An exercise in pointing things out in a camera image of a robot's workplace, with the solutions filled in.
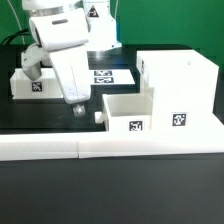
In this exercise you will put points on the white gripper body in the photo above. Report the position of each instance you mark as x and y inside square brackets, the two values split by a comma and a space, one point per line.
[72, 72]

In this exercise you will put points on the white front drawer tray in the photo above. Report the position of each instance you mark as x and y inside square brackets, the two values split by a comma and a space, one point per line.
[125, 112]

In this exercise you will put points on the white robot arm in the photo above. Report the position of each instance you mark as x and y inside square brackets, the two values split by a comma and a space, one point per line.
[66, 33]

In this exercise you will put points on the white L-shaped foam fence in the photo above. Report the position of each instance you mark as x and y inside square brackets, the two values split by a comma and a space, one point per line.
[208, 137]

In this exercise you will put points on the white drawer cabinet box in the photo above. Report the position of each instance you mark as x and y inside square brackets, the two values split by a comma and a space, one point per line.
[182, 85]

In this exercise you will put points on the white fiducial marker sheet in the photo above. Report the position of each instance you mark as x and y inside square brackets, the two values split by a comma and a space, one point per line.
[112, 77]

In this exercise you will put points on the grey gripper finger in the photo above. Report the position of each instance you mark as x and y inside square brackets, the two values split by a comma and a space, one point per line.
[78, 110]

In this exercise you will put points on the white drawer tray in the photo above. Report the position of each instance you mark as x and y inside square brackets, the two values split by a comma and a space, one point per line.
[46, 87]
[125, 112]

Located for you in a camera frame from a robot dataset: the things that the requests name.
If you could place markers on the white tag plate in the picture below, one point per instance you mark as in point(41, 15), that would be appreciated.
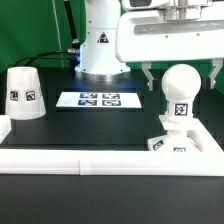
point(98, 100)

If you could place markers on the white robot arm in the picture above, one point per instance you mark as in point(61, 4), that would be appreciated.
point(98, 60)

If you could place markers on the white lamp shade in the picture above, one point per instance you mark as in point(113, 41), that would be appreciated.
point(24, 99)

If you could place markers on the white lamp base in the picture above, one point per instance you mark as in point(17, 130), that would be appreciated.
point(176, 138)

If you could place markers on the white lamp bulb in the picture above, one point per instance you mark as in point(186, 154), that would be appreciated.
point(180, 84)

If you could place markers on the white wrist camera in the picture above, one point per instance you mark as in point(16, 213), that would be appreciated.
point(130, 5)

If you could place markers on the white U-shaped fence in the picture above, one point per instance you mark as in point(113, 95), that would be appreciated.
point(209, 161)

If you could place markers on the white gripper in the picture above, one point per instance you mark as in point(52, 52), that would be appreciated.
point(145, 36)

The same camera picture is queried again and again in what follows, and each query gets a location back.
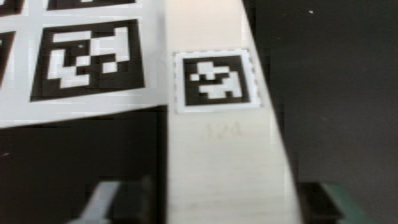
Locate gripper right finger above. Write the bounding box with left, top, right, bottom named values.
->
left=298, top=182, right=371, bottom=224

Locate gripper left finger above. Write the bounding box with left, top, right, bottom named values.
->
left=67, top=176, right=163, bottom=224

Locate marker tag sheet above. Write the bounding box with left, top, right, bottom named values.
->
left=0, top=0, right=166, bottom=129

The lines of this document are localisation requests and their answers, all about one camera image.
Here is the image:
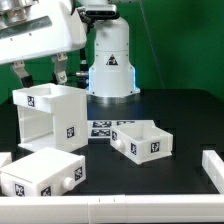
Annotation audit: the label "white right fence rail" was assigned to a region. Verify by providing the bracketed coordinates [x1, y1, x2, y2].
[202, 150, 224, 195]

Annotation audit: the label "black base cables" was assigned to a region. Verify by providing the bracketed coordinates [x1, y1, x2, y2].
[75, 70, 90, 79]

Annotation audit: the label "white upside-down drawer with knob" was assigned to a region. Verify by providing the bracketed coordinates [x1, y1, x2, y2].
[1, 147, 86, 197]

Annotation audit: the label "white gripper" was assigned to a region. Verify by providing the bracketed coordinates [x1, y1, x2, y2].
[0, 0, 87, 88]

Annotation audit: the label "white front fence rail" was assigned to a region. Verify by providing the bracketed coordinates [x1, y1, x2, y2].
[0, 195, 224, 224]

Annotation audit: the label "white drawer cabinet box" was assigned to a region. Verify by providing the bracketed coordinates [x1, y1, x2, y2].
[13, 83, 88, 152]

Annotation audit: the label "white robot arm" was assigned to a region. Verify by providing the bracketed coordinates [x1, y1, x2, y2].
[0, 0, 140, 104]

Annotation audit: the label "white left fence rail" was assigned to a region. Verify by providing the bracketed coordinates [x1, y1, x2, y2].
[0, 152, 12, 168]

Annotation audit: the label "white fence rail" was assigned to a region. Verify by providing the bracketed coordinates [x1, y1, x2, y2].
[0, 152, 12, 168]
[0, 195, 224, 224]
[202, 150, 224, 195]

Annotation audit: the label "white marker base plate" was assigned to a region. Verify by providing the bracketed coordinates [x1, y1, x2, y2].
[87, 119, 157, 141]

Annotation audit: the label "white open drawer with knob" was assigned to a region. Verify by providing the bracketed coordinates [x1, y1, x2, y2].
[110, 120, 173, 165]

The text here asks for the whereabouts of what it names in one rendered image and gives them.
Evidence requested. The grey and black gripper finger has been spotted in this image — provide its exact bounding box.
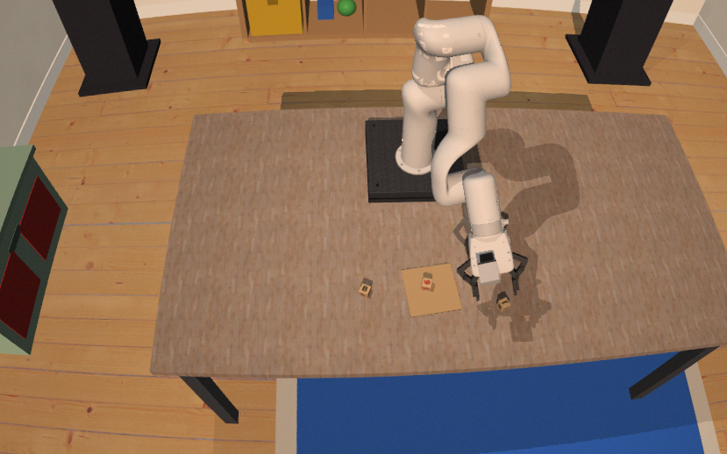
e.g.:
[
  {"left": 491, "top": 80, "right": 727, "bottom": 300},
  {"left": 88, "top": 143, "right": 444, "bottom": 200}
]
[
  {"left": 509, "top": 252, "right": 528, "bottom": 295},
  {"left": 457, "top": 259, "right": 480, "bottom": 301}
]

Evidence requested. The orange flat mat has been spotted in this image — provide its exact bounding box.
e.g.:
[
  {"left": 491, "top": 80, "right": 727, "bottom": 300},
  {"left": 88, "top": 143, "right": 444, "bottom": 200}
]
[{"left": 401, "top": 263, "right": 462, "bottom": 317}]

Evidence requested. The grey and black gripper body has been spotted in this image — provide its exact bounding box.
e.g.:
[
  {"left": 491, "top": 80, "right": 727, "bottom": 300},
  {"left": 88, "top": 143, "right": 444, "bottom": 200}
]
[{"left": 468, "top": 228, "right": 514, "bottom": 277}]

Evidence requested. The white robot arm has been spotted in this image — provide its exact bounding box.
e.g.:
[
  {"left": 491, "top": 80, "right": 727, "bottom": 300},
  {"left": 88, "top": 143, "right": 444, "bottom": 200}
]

---

[WHAT IS BEING ASKED]:
Copy exactly the lines that begin at the one containing "The text here" and end at the last line of the records, both included, omitting the pictures.

[YOUR SOLUTION]:
The text here asks for the whereabouts of what it names in one rendered image and gives them.
Evidence requested. The grey and black gripper finger has been spotted in this image — provide its exact bounding box.
e.g.:
[
  {"left": 491, "top": 80, "right": 727, "bottom": 300},
  {"left": 88, "top": 143, "right": 444, "bottom": 200}
]
[
  {"left": 509, "top": 252, "right": 528, "bottom": 295},
  {"left": 457, "top": 259, "right": 480, "bottom": 301}
]

Evidence requested. The orange flat mat has been spotted in this image — provide its exact bounding box.
e.g.:
[
  {"left": 491, "top": 80, "right": 727, "bottom": 300},
  {"left": 88, "top": 143, "right": 444, "bottom": 200}
]
[{"left": 401, "top": 263, "right": 462, "bottom": 317}]

Evidence requested. The grey and black gripper body has been spotted in this image — provide its exact bounding box.
e.g.:
[
  {"left": 491, "top": 80, "right": 727, "bottom": 300},
  {"left": 88, "top": 143, "right": 444, "bottom": 200}
]
[{"left": 468, "top": 228, "right": 514, "bottom": 277}]

Evidence requested. The white robot arm has been spotted in this image — provide its exact bounding box.
e.g.:
[
  {"left": 491, "top": 80, "right": 727, "bottom": 300},
  {"left": 88, "top": 143, "right": 444, "bottom": 200}
]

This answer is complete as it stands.